[Items from a data source]:
Segment Open

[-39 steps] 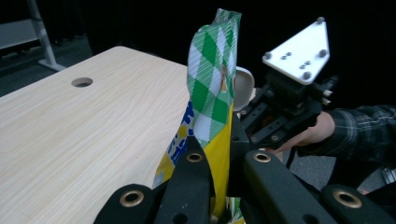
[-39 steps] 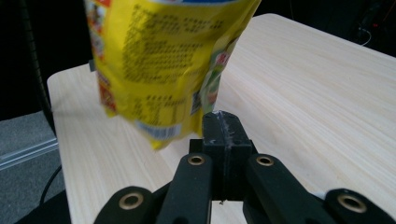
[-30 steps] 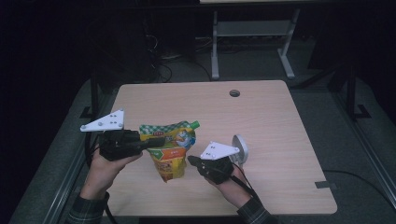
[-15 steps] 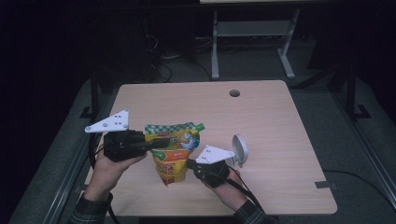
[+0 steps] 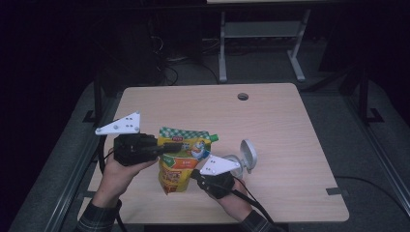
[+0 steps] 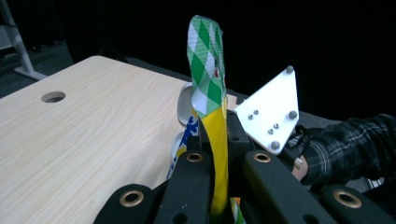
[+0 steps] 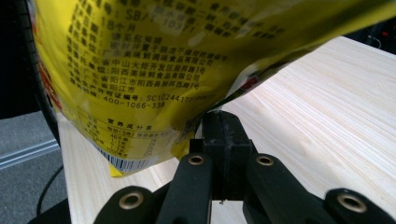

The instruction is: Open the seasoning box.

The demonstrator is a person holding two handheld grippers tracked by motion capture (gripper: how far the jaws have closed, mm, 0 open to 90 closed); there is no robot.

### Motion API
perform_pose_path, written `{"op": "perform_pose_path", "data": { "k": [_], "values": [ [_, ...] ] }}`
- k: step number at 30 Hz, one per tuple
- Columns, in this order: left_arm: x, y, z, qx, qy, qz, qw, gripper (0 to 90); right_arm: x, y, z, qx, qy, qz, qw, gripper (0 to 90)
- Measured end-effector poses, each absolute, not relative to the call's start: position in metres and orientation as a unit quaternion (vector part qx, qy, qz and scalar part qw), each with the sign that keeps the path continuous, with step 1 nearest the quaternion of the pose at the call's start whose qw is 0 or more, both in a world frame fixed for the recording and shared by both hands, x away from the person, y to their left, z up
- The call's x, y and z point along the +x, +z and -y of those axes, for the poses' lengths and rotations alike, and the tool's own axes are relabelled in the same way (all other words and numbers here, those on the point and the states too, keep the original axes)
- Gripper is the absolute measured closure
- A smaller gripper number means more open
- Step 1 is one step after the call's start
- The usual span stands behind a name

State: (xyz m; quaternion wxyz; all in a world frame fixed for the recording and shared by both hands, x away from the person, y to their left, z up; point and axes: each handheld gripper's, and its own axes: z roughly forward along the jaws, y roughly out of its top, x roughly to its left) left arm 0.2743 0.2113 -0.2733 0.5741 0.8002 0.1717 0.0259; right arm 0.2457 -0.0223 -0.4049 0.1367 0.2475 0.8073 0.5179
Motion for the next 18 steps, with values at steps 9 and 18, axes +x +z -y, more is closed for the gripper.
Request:
{"op": "perform_pose_path", "data": {
  "k": [9, 18],
  "values": [
    [0.278, -0.274, -0.204, 0.797, 0.023, -0.173, 0.578, 90.0, 0.242, -0.409, 0.018, 0.233, 0.523, -0.808, 0.137, 90.0],
    [0.283, -0.278, -0.192, 0.802, 0.015, -0.170, 0.573, 90.0, 0.239, -0.418, 0.013, 0.215, 0.526, -0.813, 0.128, 90.0]
  ]
}}
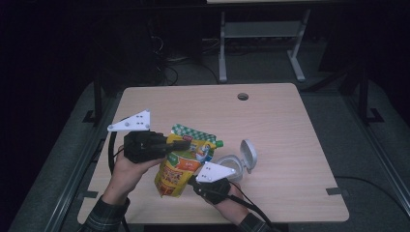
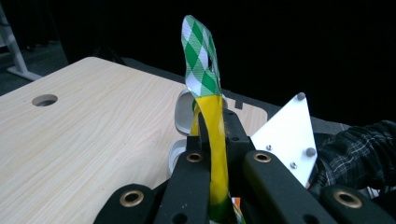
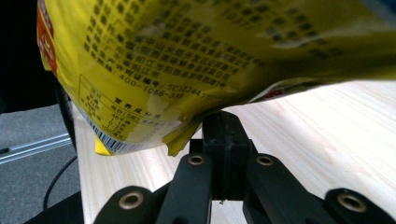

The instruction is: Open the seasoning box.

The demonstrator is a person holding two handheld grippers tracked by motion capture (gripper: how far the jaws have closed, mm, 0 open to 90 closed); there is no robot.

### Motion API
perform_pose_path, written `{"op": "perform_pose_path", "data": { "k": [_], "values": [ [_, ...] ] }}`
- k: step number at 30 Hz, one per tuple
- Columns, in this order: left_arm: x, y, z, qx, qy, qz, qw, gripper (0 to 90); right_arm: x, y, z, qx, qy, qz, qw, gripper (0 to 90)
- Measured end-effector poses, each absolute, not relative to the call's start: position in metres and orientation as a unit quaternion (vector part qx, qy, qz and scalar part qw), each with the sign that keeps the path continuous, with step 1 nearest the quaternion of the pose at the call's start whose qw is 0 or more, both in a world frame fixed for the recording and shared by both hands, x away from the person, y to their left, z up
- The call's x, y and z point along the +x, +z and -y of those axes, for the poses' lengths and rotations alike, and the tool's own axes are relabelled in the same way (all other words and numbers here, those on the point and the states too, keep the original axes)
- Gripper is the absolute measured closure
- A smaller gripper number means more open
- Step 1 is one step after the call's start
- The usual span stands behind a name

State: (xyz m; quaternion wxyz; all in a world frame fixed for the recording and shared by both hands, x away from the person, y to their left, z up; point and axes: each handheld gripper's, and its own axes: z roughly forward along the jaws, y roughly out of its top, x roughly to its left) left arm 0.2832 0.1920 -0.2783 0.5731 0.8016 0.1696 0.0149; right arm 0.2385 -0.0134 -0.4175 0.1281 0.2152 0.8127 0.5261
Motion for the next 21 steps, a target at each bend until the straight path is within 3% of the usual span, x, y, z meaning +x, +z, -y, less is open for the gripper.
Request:
{"op": "perform_pose_path", "data": {
  "k": [21],
  "values": [
    [0.303, -0.298, -0.162, 0.822, -0.016, -0.170, 0.543, 90.0, 0.228, -0.429, 0.005, 0.176, 0.546, -0.812, 0.106, 90.0]
  ]
}}
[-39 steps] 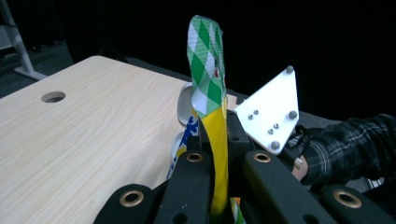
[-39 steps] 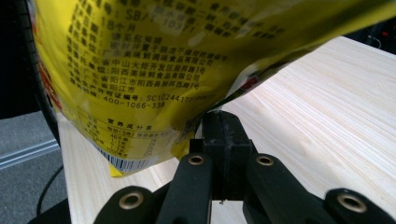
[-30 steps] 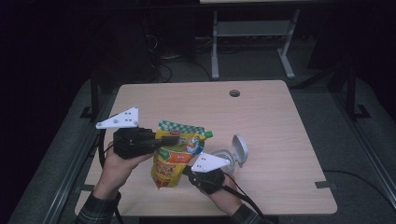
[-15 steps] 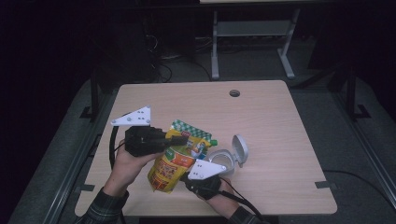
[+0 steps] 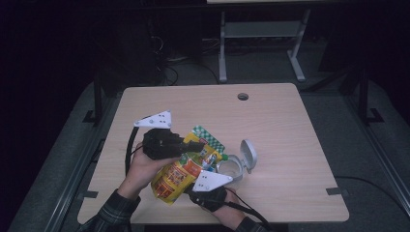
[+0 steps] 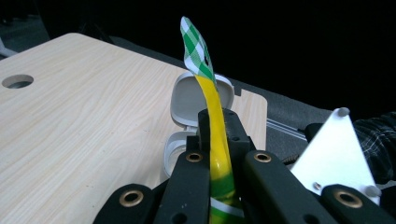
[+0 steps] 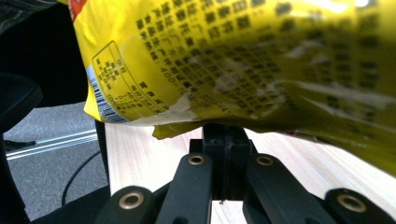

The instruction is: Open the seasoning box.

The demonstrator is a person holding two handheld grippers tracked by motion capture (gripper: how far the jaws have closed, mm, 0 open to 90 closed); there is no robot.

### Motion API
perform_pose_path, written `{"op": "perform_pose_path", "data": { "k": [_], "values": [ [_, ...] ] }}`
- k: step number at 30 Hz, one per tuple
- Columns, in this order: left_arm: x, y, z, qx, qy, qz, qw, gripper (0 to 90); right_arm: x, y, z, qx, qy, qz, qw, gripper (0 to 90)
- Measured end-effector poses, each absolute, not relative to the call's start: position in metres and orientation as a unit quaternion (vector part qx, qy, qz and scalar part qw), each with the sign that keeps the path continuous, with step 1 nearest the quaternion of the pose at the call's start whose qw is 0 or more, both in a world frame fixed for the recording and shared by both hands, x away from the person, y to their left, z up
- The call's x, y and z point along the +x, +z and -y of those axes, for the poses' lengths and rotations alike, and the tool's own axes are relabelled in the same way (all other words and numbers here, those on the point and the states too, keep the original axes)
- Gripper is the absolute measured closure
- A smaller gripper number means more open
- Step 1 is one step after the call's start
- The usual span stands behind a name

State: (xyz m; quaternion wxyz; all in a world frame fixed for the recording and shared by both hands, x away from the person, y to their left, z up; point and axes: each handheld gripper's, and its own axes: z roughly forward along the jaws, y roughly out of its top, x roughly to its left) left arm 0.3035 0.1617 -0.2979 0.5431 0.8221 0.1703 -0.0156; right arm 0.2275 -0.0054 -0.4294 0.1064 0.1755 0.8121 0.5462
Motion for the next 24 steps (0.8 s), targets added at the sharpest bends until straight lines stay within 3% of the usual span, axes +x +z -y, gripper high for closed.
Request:
{"op": "perform_pose_path", "data": {
  "k": [24],
  "values": [
    [0.313, -0.299, -0.130, 0.849, -0.017, -0.199, 0.489, 89.9, 0.230, -0.429, 0.008, 0.170, 0.563, -0.802, 0.099, 90.0]
  ]
}}
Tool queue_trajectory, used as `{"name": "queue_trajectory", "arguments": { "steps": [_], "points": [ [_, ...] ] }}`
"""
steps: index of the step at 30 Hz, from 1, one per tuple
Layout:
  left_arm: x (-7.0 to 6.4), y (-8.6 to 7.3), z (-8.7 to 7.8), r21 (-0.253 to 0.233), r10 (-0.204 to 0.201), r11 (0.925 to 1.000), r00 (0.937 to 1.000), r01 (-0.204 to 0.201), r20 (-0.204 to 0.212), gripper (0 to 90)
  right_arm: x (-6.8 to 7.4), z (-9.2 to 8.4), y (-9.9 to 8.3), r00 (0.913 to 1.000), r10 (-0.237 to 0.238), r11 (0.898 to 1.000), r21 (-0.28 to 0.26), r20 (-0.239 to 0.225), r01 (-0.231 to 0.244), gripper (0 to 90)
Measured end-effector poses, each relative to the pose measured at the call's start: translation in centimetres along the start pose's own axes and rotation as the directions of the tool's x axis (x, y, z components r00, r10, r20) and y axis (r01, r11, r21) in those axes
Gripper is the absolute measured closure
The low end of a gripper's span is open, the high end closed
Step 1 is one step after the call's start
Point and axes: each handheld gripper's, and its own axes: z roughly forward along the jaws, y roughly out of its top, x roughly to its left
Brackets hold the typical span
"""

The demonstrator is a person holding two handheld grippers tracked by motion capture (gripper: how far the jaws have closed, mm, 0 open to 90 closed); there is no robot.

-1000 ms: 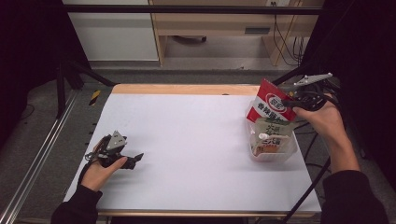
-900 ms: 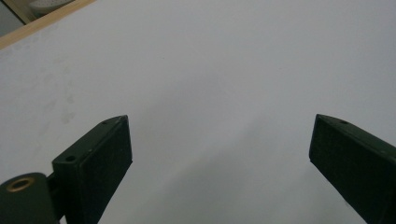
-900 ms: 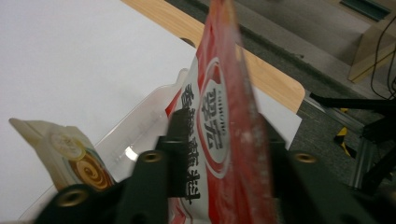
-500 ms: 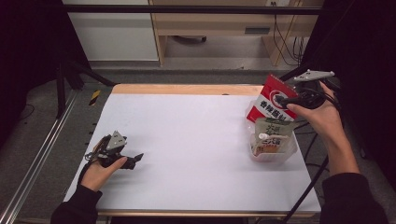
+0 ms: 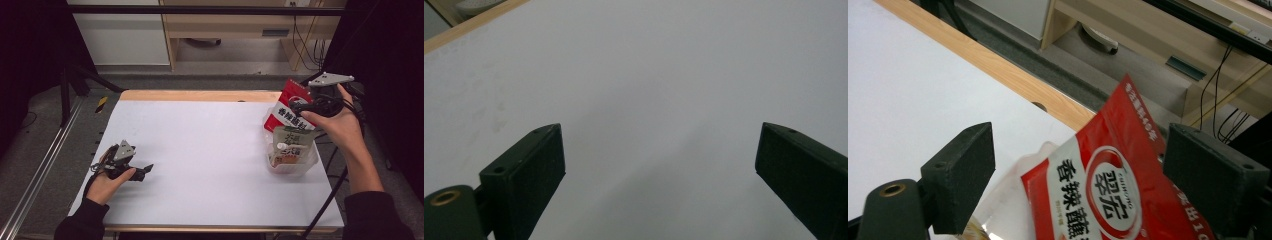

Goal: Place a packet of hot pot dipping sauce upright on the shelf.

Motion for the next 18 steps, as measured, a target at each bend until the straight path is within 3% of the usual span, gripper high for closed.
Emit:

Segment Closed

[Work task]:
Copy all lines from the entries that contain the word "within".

[Solution to the exercise]:
Motion for the next 21 steps, a target at each bend until the straight path is within 3% of the usual span, x, y, z meaning +x, +z, -y, less is open for the gripper.
Motion for the next 24 steps (0.8 s), targets added at the sharpest bends until straight lines stay within 3% of the usual span, axes +x +z -y, gripper high for closed.
Motion for the next 18 steps, as measured, a target at each bend until the straight path is within 3% of the usual span, gripper high for closed.

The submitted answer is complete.